About this task ▸
Omit every picture, then give all the entries again exactly.

Study material ▸

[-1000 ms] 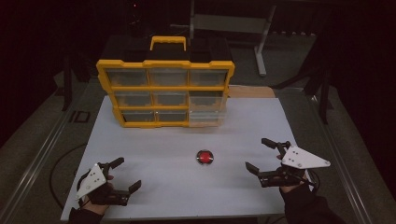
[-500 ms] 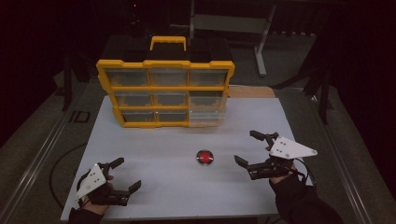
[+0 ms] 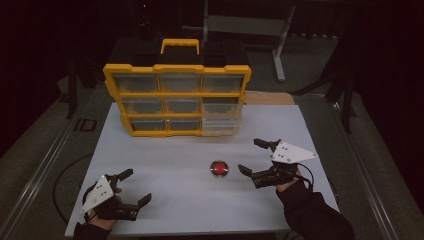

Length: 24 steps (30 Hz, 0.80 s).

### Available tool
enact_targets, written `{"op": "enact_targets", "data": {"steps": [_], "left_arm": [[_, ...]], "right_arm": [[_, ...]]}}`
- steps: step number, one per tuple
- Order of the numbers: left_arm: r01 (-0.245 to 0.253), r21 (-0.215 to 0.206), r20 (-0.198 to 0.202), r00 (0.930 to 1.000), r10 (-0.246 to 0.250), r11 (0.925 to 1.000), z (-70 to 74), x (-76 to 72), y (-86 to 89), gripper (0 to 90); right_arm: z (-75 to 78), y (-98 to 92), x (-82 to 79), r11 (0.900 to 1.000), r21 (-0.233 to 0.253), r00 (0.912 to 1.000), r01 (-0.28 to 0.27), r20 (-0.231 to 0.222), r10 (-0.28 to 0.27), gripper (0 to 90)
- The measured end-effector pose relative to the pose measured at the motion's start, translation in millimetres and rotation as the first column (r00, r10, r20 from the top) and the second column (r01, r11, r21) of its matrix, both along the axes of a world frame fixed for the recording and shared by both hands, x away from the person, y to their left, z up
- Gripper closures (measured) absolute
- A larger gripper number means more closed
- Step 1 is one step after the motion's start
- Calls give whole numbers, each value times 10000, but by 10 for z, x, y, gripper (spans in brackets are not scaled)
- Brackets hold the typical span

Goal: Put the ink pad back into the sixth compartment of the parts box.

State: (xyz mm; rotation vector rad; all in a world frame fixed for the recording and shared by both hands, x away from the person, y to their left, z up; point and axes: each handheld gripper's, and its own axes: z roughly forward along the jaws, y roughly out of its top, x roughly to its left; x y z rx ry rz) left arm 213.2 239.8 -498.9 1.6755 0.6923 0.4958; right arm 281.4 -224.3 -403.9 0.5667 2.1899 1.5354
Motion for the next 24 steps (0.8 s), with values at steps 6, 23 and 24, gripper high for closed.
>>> {"op": "enact_targets", "data": {"steps": [6, 23, 24], "left_arm": [[15, -2, -25, 10000, -15, 10000, 1, 1, 6, 0], [114, 12, -71, 9999, -114, 9999, -5, 3, -6, 0], [119, 14, -84, 9999, -119, 9999, -7, 4, -9, 0]], "right_arm": [[-135, 126, 93, 9997, -65, 9991, -250, -339, 248, 77], [-584, 327, 273, 9973, -536, 9895, -501, -1386, 422, 78], [-611, 335, 283, 9971, -552, 9884, -525, -1452, 440, 78]]}}
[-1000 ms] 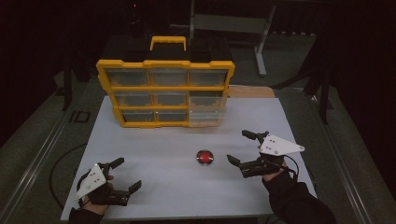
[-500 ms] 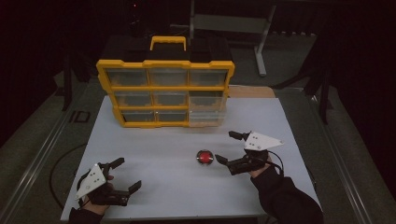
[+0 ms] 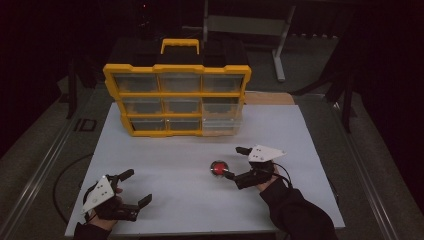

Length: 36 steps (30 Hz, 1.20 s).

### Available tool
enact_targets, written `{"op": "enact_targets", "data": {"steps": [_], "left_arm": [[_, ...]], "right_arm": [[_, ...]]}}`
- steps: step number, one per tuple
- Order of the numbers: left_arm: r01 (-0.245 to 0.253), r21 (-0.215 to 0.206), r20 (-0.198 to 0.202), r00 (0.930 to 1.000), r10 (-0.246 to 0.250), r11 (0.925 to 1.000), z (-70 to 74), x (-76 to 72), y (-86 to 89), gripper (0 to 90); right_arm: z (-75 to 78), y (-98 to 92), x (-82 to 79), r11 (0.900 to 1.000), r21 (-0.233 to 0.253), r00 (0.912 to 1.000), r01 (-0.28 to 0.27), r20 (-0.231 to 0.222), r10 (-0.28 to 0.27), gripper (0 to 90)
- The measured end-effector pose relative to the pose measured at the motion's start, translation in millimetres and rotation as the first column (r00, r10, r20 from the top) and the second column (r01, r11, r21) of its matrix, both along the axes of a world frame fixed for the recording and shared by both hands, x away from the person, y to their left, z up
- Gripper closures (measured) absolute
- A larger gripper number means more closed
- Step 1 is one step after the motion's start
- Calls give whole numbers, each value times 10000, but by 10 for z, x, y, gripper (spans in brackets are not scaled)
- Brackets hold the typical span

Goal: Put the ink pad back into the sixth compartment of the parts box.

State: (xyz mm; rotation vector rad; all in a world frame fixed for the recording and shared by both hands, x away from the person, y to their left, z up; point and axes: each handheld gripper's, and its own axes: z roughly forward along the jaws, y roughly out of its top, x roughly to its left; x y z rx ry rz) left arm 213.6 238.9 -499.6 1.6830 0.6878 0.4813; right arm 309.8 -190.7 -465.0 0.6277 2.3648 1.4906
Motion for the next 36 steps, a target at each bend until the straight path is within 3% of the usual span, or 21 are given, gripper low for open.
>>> {"op": "enact_targets", "data": {"steps": [8, 20, 36], "left_arm": [[-1, -36, 13, 10000, 1, 10000, 2, -1, 4, 0], [30, -11, 9, 10000, -30, 10000, 1, 1, 2, 0], [61, -33, -12, 10000, -61, 10000, 0, 3, 1, 0]], "right_arm": [[-219, 74, 100, 9994, -337, 9981, -96, -618, 75, 78], [-428, 159, 240, 9967, -812, 9912, -92, -1321, -16, 78], [-604, 238, 322, 9872, -1537, 9867, -418, -1614, 167, 110]]}}
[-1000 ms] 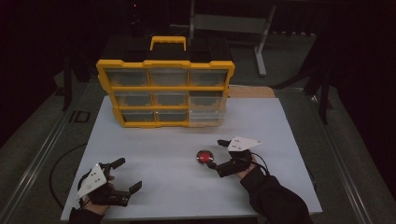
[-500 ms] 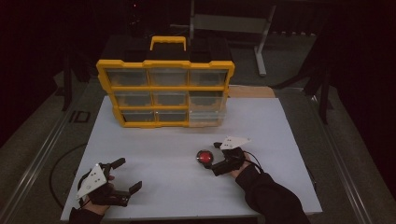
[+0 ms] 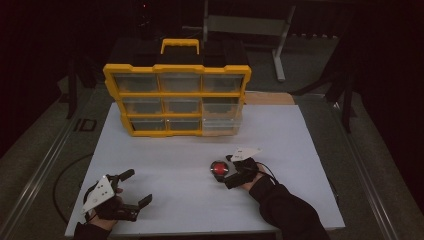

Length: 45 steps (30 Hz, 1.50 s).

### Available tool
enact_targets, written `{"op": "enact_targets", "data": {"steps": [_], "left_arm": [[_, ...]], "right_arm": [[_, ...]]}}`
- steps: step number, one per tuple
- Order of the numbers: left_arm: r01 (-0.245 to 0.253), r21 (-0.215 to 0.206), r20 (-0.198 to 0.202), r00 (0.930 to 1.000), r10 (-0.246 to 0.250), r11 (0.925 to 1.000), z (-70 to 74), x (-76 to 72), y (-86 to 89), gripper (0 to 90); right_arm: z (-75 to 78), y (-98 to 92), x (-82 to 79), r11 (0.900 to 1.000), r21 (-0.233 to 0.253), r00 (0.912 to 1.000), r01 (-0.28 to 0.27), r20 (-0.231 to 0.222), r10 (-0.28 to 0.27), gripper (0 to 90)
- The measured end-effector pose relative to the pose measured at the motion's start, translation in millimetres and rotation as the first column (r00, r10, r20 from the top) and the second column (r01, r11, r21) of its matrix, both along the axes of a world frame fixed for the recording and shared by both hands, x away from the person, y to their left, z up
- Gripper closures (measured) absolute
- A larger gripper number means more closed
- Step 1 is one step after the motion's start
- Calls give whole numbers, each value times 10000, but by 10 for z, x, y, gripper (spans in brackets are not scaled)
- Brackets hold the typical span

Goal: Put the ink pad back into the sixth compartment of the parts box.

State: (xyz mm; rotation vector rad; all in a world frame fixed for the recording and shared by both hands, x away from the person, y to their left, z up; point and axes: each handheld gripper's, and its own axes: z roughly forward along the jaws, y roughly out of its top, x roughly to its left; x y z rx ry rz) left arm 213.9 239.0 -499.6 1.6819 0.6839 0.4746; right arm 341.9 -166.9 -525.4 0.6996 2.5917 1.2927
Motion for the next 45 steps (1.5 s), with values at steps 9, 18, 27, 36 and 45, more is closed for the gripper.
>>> {"op": "enact_targets", "data": {"steps": [9, 18, 27, 36, 45], "left_arm": [[14, -7, -9, 10000, -14, 10000, -2, 1, -1, 0], [21, -2, -28, 10000, -21, 10000, -4, 2, -2, 0], [16, -7, -18, 10000, -16, 10000, -4, 2, -1, 0], [23, -5, -38, 10000, -23, 10000, -7, 6, -5, 0], [31, -20, -44, 10000, -31, 10000, -11, 12, 0, 0]], "right_arm": [[-32, 95, 40, 9992, -356, 9998, -189, 95, 193, 141], [-44, 137, 89, 9979, -604, 9996, -223, 185, 234, 188], [-58, 182, 83, 9932, -1035, 9983, -525, 181, 546, 257], [-48, 183, 88, 9931, -1032, 9983, -559, 112, 573, 301], [21, 197, 60, 9900, -1307, 9985, -523, -252, 494, 303]]}}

Expected answer ▸
[-1000 ms] 
[-500 ms] 
[+0 ms] 

Length: 24 steps (30 Hz, 0.80 s).

### Available tool
enact_targets, written `{"op": "enact_targets", "data": {"steps": [_], "left_arm": [[_, ...]], "right_arm": [[_, ...]]}}`
- steps: step number, one per tuple
- Order of the numbers: left_arm: r01 (-0.245 to 0.253), r21 (-0.215 to 0.206), r20 (-0.198 to 0.202), r00 (0.930 to 1.000), r10 (-0.246 to 0.250), r11 (0.925 to 1.000), z (-70 to 74), x (-76 to 72), y (-86 to 89), gripper (0 to 90); right_arm: z (-75 to 78), y (-98 to 92), x (-82 to 79), r11 (0.900 to 1.000), r21 (-0.233 to 0.253), r00 (0.912 to 1.000), r01 (-0.28 to 0.27), r20 (-0.231 to 0.222), r10 (-0.28 to 0.27), gripper (0 to 90)
- The measured end-effector pose relative to the pose measured at the motion's start, translation in millimetres and rotation as the first column (r00, r10, r20 from the top) and the second column (r01, r11, r21) of its matrix, both along the axes of a world frame fixed for the recording and shared by both hands, x away from the person, y to their left, z up
- Gripper closures (measured) absolute
- A larger gripper number means more closed
- Step 1 is one step after the motion's start
- Calls give whole numbers, each value times 10000, but by 10 for z, x, y, gripper (spans in brackets are not scaled)
- Brackets hold the typical span

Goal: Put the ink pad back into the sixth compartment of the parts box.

State: (xyz mm; rotation vector rad; all in a world frame fixed for the recording and shared by both hands, x away from the person, y to their left, z up; point and axes: each handheld gripper's, and its own axes: z roughly forward along the jaws, y roughly out of its top, x roughly to its left; x y z rx ry rz) left arm 213.2 239.8 -498.9 1.6755 0.6923 0.4958; right arm 281.4 -224.3 -403.9 0.5667 2.1899 1.5354
Motion for the next 24 steps (0.8 s), with values at steps 6, 23 and 24, gripper high for closed.
>>> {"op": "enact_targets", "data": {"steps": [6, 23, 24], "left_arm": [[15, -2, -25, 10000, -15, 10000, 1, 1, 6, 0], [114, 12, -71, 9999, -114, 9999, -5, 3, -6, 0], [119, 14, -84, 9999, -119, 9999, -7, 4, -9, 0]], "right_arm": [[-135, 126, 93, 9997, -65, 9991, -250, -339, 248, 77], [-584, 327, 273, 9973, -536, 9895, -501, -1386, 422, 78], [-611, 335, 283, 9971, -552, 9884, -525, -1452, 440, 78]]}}
[-1000 ms] 
[-500 ms] 
[+0 ms] 

Length: 36 steps (30 Hz, 1.20 s).

### Available tool
enact_targets, written `{"op": "enact_targets", "data": {"steps": [_], "left_arm": [[_, ...]], "right_arm": [[_, ...]]}}`
- steps: step number, one per tuple
- Order of the numbers: left_arm: r01 (-0.245 to 0.253), r21 (-0.215 to 0.206), r20 (-0.198 to 0.202), r00 (0.930 to 1.000), r10 (-0.246 to 0.250), r11 (0.925 to 1.000), z (-70 to 74), x (-76 to 72), y (-86 to 89), gripper (0 to 90); right_arm: z (-75 to 78), y (-98 to 92), x (-82 to 79), r11 (0.900 to 1.000), r21 (-0.233 to 0.253), r00 (0.912 to 1.000), r01 (-0.28 to 0.27), r20 (-0.231 to 0.222), r10 (-0.28 to 0.27), gripper (0 to 90)
- The measured end-effector pose relative to the pose measured at the motion's start, translation in millimetres and rotation as the first column (r00, r10, r20 from the top) and the second column (r01, r11, r21) of its matrix, both along the axes of a world frame fixed for the recording and shared by both hands, x away from the person, y to their left, z up
- Gripper closures (measured) absolute
- A larger gripper number means more closed
- Step 1 is one step after the motion's start
- Calls give whole numbers, each value times 10000, but by 10 for z, x, y, gripper (spans in brackets are not scaled)
- Brackets hold the typical span

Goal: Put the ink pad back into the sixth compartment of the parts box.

State: (xyz mm; rotation vector rad; all in a world frame fixed for the recording and shared by both hands, x away from the person, y to their left, z up; point and axes: each handheld gripper's, and its own axes: z roughly forward along the jaws, y roughly out of its top, x roughly to its left; x y z rx ry rz) left arm 213.6 238.9 -499.6 1.6830 0.6878 0.4813; right arm 309.8 -190.7 -465.0 0.6277 2.3648 1.4906
Motion for the next 36 steps, a target at each bend until the straight path is within 3% of the usual span, or 21 are given, gripper low for open.
>>> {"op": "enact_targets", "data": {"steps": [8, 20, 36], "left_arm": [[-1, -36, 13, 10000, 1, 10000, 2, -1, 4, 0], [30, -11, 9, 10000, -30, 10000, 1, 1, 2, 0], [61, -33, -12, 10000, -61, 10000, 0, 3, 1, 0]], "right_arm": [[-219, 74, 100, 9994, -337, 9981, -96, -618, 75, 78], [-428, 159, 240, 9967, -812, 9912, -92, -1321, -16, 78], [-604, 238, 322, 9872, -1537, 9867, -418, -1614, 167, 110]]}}
[-1000 ms] 
[-500 ms] 
[+0 ms] 

Length: 45 steps (30 Hz, 1.50 s).

### Available tool
enact_targets, written `{"op": "enact_targets", "data": {"steps": [_], "left_arm": [[_, ...]], "right_arm": [[_, ...]]}}`
- steps: step number, one per tuple
- Order of the numbers: left_arm: r01 (-0.245 to 0.253), r21 (-0.215 to 0.206), r20 (-0.198 to 0.202), r00 (0.930 to 1.000), r10 (-0.246 to 0.250), r11 (0.925 to 1.000), z (-70 to 74), x (-76 to 72), y (-86 to 89), gripper (0 to 90); right_arm: z (-75 to 78), y (-98 to 92), x (-82 to 79), r11 (0.900 to 1.000), r21 (-0.233 to 0.253), r00 (0.912 to 1.000), r01 (-0.28 to 0.27), r20 (-0.231 to 0.222), r10 (-0.28 to 0.27), gripper (0 to 90)
- The measured end-effector pose relative to the pose measured at the motion's start, translation in millimetres and rotation as the first column (r00, r10, r20 from the top) and the second column (r01, r11, r21) of its matrix, both along the axes of a world frame fixed for the recording and shared by both hands, x away from the person, y to their left, z up
- Gripper closures (measured) absolute
- A larger gripper number means more closed
- Step 1 is one step after the motion's start
- Calls give whole numbers, each value times 10000, but by 10 for z, x, y, gripper (spans in brackets are not scaled)
- Brackets hold the typical span

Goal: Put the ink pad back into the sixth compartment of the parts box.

State: (xyz mm; rotation vector rad; all in a world frame fixed for the recording and shared by both hands, x away from the person, y to their left, z up; point and axes: each handheld gripper's, and its own axes: z roughly forward along the jaws, y roughly out of its top, x roughly to its left; x y z rx ry rz) left arm 213.9 239.0 -499.6 1.6819 0.6839 0.4746; right arm 341.9 -166.9 -525.4 0.6996 2.5917 1.2927
Motion for the next 45 steps (1.5 s), with values at steps 9, 18, 27, 36 and 45, more is closed for the gripper.
>>> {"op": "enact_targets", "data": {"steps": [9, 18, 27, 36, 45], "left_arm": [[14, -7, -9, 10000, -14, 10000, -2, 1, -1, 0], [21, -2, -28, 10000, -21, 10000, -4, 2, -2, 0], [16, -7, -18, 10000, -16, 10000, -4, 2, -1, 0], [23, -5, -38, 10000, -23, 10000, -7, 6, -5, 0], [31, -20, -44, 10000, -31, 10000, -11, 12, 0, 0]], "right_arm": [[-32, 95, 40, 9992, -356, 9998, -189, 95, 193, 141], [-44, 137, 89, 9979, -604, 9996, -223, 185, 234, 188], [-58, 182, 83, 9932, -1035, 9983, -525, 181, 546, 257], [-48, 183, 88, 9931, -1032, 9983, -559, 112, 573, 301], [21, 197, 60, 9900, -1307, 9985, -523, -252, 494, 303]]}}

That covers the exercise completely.